Hazelcast Jet after rollingAggregate how to get each grouped values in one go only?

57 Views Asked by At

I am trying to to do the aggregation on the data but I am trying rollingAggregate but as it's streaming process it processes asyn but my need is I need to do sum of amount and group by id and country.

Here is my below code:

BatchStage<Object> list= // coming from jdbc

list.groupingKey( data -> {
  // grouping ke logic for ID, Country
}.rollingAggregate(AggregateOperations.toList()).
map(entry -> {

      if (((Entry<String, List<Object>>)entry).getKey().equals("36465,Indonesia")) {
        **//Here for this ID and Country it is coming twice with different records but for each grouping key I want it just once only.**
      }         

     List<Object> resultRow = new ArrayList<>();
     ((Entry<String, List<Object>>)entry).getValue().stream().forEach(data -> {
     
      });
      return resultRow;
});

Data (Here I am getting data from Jdbc source):

[['id','country','id2','amount']
 [3638, Dominican Republic, 'Qee', 973029], 
 [3638, Dominican Republic, 'Hee', 95571], 
 [3668, USA, 'Fee', 986839], 
 [3668, USA, 'CEE', 201017]]

Result Needed (But as I have millions records do not want to group in one go):

[['id','country','id2','amount']
 [3638, Dominican Republic, 1068600],  
 [3668, USA,1187856]]

And I am doing grouping by id and country columns.

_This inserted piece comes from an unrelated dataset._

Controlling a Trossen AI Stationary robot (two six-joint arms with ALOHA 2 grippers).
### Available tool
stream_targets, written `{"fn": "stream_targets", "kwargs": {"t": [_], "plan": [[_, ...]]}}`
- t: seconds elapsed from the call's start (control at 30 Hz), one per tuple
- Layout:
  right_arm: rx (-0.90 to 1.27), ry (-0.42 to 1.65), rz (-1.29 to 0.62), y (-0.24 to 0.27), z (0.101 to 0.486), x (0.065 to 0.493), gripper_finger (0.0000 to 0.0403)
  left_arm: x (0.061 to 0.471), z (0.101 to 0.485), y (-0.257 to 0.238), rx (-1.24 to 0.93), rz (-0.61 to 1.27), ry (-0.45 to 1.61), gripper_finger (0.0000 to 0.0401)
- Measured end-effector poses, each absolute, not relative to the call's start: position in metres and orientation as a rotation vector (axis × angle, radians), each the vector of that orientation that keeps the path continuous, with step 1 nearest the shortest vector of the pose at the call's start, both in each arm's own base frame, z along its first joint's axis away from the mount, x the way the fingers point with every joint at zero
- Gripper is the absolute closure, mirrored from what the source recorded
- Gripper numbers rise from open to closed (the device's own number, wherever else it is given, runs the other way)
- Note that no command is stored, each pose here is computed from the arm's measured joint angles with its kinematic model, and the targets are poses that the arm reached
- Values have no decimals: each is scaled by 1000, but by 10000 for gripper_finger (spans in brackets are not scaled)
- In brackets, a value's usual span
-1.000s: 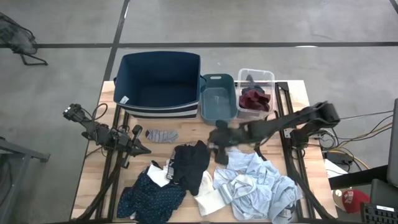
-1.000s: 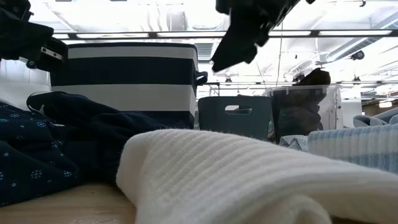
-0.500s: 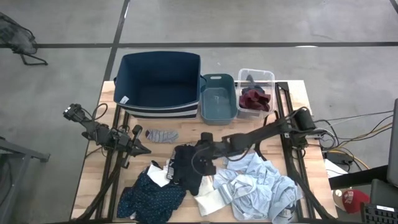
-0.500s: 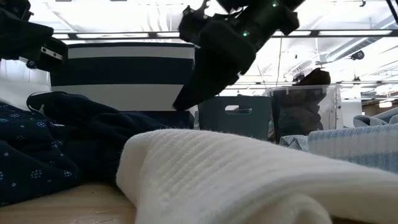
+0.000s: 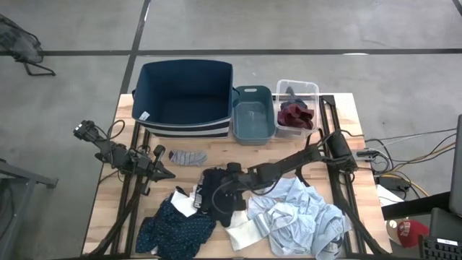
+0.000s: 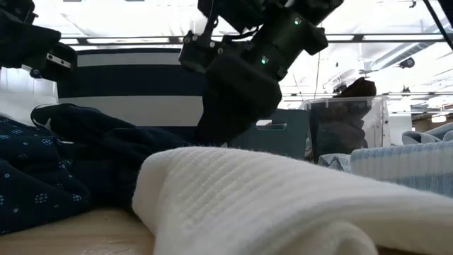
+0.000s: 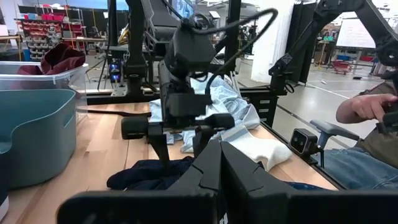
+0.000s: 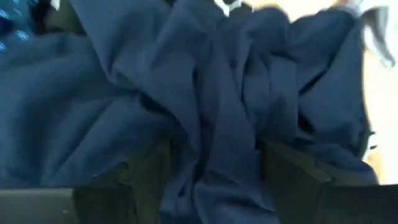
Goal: Pick & Place Cloths
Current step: Put the black boxer into the transparent bin
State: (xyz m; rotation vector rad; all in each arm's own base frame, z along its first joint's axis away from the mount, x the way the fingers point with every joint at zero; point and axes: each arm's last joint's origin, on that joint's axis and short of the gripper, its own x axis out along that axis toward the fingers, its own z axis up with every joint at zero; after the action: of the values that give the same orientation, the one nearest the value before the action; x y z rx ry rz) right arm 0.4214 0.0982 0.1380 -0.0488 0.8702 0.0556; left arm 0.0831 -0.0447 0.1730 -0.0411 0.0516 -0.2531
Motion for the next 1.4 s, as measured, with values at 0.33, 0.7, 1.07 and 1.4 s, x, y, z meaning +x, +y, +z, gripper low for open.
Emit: {"fn": "stream_targets", "kwargs": {"t": [0.33,0.7,1.07,1.4], "plan": [[-60,941,52,99,140,418,336,83,173,-45,-41,-253,52,398],[-71,997,36,95,160,406,391,83,173,-45,-41,-253,52,398],[-95,869,-12,82,264,359,391,84,172,-45,-37,-253,61,398],[-142,661,-289,55,355,285,392,84,172,-45,-35,-253,64,398]]}}
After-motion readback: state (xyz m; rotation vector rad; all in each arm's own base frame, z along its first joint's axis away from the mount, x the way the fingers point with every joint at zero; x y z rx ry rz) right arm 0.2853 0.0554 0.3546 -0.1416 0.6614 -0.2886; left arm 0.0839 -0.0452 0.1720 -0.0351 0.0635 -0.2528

And in grouping by key comes two time in map:

First time getting:

{"3638,Dominican Republic" : [[3638, Dominican Republic, 'Hee', 95571]]}

Second time getting:

{"3638,Dominican Republic" : [[3638, Dominican Republic, 'Qee', 973029]]}

But need it one go only (May be because using Jdbc source which sends data in Batchstage?):

{"3638,Dominican Republic" : [[3638, Dominican Republic, 'Qee', 973029], 
 [3638, Dominican Republic, 'Hee', 95571]]}

So Could anyone help how for each grouping key wise we get all the records in one go only but I don't want all the grouping key in one go?

1

There are 1 best solutions below

3
On

The rollingAggregate outputs the result of each aggregation for each input item, see the JavaDoc.

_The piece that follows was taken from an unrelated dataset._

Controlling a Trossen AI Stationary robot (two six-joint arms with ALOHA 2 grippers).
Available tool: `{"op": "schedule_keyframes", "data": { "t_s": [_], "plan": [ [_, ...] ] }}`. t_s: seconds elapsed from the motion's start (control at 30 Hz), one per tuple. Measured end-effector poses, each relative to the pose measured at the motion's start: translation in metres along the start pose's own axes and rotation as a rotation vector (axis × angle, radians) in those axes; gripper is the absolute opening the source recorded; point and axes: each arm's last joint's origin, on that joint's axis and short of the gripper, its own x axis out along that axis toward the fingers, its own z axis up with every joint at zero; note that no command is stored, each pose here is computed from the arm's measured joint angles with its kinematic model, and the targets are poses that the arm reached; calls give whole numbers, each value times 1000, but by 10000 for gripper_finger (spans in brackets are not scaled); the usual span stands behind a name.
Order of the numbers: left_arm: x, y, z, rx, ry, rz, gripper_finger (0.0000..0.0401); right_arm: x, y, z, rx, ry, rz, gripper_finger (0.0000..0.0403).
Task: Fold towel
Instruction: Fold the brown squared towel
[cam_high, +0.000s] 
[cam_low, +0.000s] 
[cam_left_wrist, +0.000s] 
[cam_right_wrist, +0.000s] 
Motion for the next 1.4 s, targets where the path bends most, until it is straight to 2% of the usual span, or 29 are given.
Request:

So what you should see is the following:

3638,Dominican Republic=[Item[id=3638, country=Dominican Republic, id2=Qee, amount=973029]]
3638,Dominican Republic=[Item[id=3638, country=Dominican Republic, id2=Qee, amount=973029], Item[id=3638, country=Dominican Republic, id2=Hee, amount=95571]]
3668,USA=[Item[id=3668, country=USA, id2=Fee, amount=986839]]
3668,USA=[Item[id=3668, country=USA, id2=Fee, amount=986839], Item[id=3668, country=USA, id2=Cee, amount=201017]]

First you receive the key with 1 item, than 2 items etc.. If you only see one item at a time, your group function is probably wrong.

If you don't want the intermediate results, but only final aggregation with all items, you should just use aggregate instead:

3668,USA=[Item[id=3668, country=USA, id2=Fee, amount=986839], Item[id=3668, country=USA, id2=Cee, amount=201017]]
3638,Dominican Republic=[Item[id=3638, country=Dominican Republic, id2=Qee, amount=973029], Item[id=3638, country=Dominican Republic, id2=Hee, amount=95571]]

which is produced by the following code:

public record Item(int id, String country, String id2, int amount) implements Serializable {
}

public static void main(String[] args) {

    Pipeline p = Pipeline.create();
    p.readFrom(TestSources.items(
             new Item(3638, "Dominican Republic", "Qee", 973029),
             new Item(3638, "Dominican Republic", "Hee", 95571),
             new Item(3668, "USA", "Fee", 986839),
             new Item(3668, "USA", "Cee", 201017)
     )).groupingKey(item -> item.id + "," + item.country)
     .aggregate(AggregateOperations.toList())
     .writeTo(Sinks.logger());

    HazelcastInstance hz = Hazelcast.bootstrappedInstance();
    hz.getJet().newJob(p).join();
}